Hitler and the Autobahn

German Misnomers, Myths... > The Autobahn Myth > Timeline


But he created the Autobahn...

Hitler planned and built the Autobahn. Or did he?

AB sign In reality, the first section of what would later become the legendary German autobahn network was constructed and built before Hitler came to power. Construction on the Köln-Bonn Autobahn began in 1929. During opening ceremonies on August 6, 1932, none other than Konrad Adenauer was on hand to inaugurate the 20 km (12 mi) section of autobahn running between Cologne and Bonn. Adenauer, then the Oberbürgermeister (mayor) of Cologne, proclaimed: "So werden die Straßen der Zukunft aussehen." ("This is how the roads of the future will look.") Adenauer supported the autobahn project partly as a way to create jobs during hard economic times. Later he would become West Germany's first Bundeskanzler (chancellor, from 1949 to 1963).

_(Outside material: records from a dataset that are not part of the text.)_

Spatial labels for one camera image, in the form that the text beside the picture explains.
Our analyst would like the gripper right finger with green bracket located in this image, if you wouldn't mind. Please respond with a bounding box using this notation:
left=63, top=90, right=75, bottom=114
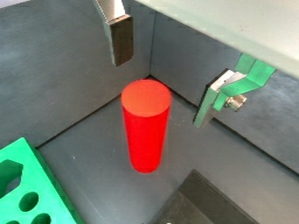
left=194, top=53, right=277, bottom=129

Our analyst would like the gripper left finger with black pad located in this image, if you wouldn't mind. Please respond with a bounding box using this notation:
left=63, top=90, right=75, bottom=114
left=92, top=0, right=134, bottom=67

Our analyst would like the red cylinder peg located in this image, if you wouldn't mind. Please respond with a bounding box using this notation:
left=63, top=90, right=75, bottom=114
left=120, top=80, right=172, bottom=173

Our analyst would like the green shape sorter board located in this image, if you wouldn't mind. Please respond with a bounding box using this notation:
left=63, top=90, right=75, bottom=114
left=0, top=137, right=86, bottom=224

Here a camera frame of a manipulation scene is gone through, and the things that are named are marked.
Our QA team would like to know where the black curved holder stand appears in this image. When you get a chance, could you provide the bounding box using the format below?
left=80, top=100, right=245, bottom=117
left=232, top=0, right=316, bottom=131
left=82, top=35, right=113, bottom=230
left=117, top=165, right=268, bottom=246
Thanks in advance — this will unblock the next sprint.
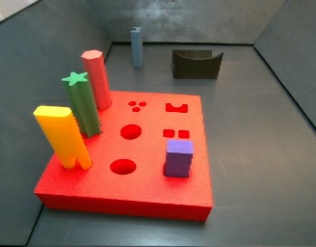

AVUS and the World's First Autobahn
But the Cologne-Bonn superhighway was not the world's or Europe's first superhighway. The credit for that goes not to Hitler but to Benito Mussolini. The 80-mile autostrada from Milan (Mailand) to Varese was the world's first limited-access motorway. Designed and developed by Piero Puricelli, the Italian autostrada opened to traffic in 1924. Unlike the later autobahn, the Milan-Varese expressway was a toll road and did not have divided lanes until years later.

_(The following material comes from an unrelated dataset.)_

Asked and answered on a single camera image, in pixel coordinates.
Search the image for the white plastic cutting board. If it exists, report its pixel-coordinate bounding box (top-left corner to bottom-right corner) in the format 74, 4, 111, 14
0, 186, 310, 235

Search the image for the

But the earliest precursor of the autobahn was German. Construction of the "intersection-free" AVUS (Automobil-Verkehrs- und Übungsstraße) began in Berlin in 1912. Not fully completed until 1921, the AVUS was essentially a closed race and test track. The industrialist Hugo Stinnes later purchased the roadway and expanded it to four lanes running a distance of almost 20 km (12 mi). Only much later did the AVUS connect with Berlin's public road network. Today it is part of the A115 autobahn.

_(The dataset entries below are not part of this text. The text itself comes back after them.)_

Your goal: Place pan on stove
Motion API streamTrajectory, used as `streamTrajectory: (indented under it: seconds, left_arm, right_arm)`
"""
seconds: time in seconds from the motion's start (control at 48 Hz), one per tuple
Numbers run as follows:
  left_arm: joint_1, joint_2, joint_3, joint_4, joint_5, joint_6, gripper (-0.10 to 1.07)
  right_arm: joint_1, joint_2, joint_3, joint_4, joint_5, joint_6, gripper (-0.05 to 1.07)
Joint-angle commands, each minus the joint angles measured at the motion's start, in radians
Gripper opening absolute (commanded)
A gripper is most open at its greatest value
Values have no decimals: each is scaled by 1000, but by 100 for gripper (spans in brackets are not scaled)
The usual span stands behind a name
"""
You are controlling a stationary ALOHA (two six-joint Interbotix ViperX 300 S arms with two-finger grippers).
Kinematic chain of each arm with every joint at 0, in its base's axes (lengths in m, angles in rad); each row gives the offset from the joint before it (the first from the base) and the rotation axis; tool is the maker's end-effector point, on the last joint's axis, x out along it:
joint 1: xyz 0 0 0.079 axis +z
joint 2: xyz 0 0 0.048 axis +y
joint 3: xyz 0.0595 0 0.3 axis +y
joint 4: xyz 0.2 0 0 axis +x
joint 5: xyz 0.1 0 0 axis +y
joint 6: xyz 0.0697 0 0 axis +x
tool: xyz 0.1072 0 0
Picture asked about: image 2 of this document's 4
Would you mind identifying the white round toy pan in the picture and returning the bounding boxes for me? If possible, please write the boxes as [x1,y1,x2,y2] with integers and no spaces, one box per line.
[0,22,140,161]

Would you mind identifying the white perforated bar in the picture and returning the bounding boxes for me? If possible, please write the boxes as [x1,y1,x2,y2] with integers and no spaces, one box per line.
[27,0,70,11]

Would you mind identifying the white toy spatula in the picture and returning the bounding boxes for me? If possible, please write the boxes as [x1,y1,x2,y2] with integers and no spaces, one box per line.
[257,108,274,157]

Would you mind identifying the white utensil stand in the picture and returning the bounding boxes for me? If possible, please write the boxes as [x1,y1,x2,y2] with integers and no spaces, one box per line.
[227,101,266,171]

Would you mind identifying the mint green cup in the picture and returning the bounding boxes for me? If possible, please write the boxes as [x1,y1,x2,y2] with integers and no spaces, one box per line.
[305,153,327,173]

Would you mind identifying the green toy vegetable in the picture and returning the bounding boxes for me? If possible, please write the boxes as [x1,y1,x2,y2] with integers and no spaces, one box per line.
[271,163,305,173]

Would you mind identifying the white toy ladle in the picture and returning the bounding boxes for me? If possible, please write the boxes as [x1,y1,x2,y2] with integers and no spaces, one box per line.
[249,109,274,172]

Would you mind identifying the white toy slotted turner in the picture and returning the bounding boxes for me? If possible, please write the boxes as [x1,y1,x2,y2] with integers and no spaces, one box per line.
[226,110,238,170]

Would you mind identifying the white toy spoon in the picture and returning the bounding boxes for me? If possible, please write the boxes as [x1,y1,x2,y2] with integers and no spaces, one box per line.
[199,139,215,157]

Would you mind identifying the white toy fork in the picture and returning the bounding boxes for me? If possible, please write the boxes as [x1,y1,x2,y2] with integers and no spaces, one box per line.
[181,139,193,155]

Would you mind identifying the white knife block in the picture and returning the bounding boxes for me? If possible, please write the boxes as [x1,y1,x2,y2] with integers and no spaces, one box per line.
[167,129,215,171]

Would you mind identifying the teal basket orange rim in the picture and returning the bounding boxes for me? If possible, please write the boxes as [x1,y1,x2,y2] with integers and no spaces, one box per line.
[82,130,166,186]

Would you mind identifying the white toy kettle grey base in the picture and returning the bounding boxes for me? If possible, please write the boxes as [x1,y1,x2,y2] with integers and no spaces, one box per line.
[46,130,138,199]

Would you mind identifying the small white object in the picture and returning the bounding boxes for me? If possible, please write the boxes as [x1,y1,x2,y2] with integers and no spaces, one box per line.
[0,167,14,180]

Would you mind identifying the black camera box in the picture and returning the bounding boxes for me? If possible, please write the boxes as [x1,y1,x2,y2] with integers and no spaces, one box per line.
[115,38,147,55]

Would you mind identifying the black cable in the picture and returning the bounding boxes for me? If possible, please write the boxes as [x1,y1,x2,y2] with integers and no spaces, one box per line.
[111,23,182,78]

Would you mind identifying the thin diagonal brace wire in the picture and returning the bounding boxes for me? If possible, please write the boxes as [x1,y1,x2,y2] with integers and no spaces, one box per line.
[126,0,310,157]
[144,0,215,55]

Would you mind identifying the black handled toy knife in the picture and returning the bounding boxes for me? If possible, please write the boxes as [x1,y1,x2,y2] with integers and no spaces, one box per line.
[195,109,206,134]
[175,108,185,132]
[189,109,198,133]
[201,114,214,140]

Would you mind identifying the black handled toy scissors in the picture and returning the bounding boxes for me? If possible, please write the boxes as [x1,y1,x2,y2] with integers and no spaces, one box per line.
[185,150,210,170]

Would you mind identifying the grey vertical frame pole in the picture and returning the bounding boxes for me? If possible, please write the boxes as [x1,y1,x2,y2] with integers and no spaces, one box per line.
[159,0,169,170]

Geschichte der deutschen Autobahn
Audio for intermediate to advanced learners

Nazi Autobahn Propaganda
So how did Hitler and the Nazis manage to take most of the credit for the autobahn they didn't invent? While it is true that about a quarter of Germany's current 11,000 km (6830 mi) autobahn network was originally built during the Third Reich, the early planning and design work was done by others. In 1924 the Studiengesellschaft für den Automobilstraßenbau (Stufa) was founded to begin planning for a German highway network. In 1926 Stufa published an ambitious plan for a 22,500 km German superhighway network. Its work was later taken over by HaFraBa, originally an agency set up to design a north-south autobahn that would link the Hanseatic cities (Bremen, Hamburg, Lübeck), Frankfurt, and Basel. As late as 1930 the National Socialist (Nazi) party helped vote down a HaFraBa autobahn proposal presented to the Reichstag. Ironically, it was the work of HaFraBa that allowed Hitler and his chief civil engineer Dr. Fritz Todt to proceed with autobahn construction in 1933, the year Hitler and the Nazis came to power. Hitler quickly realized the propaganda value he could get from promoting the autobahn. He and the Nazis found it easy to take credit for the earlier work of others and make it seem that it was all the Führer's own idea.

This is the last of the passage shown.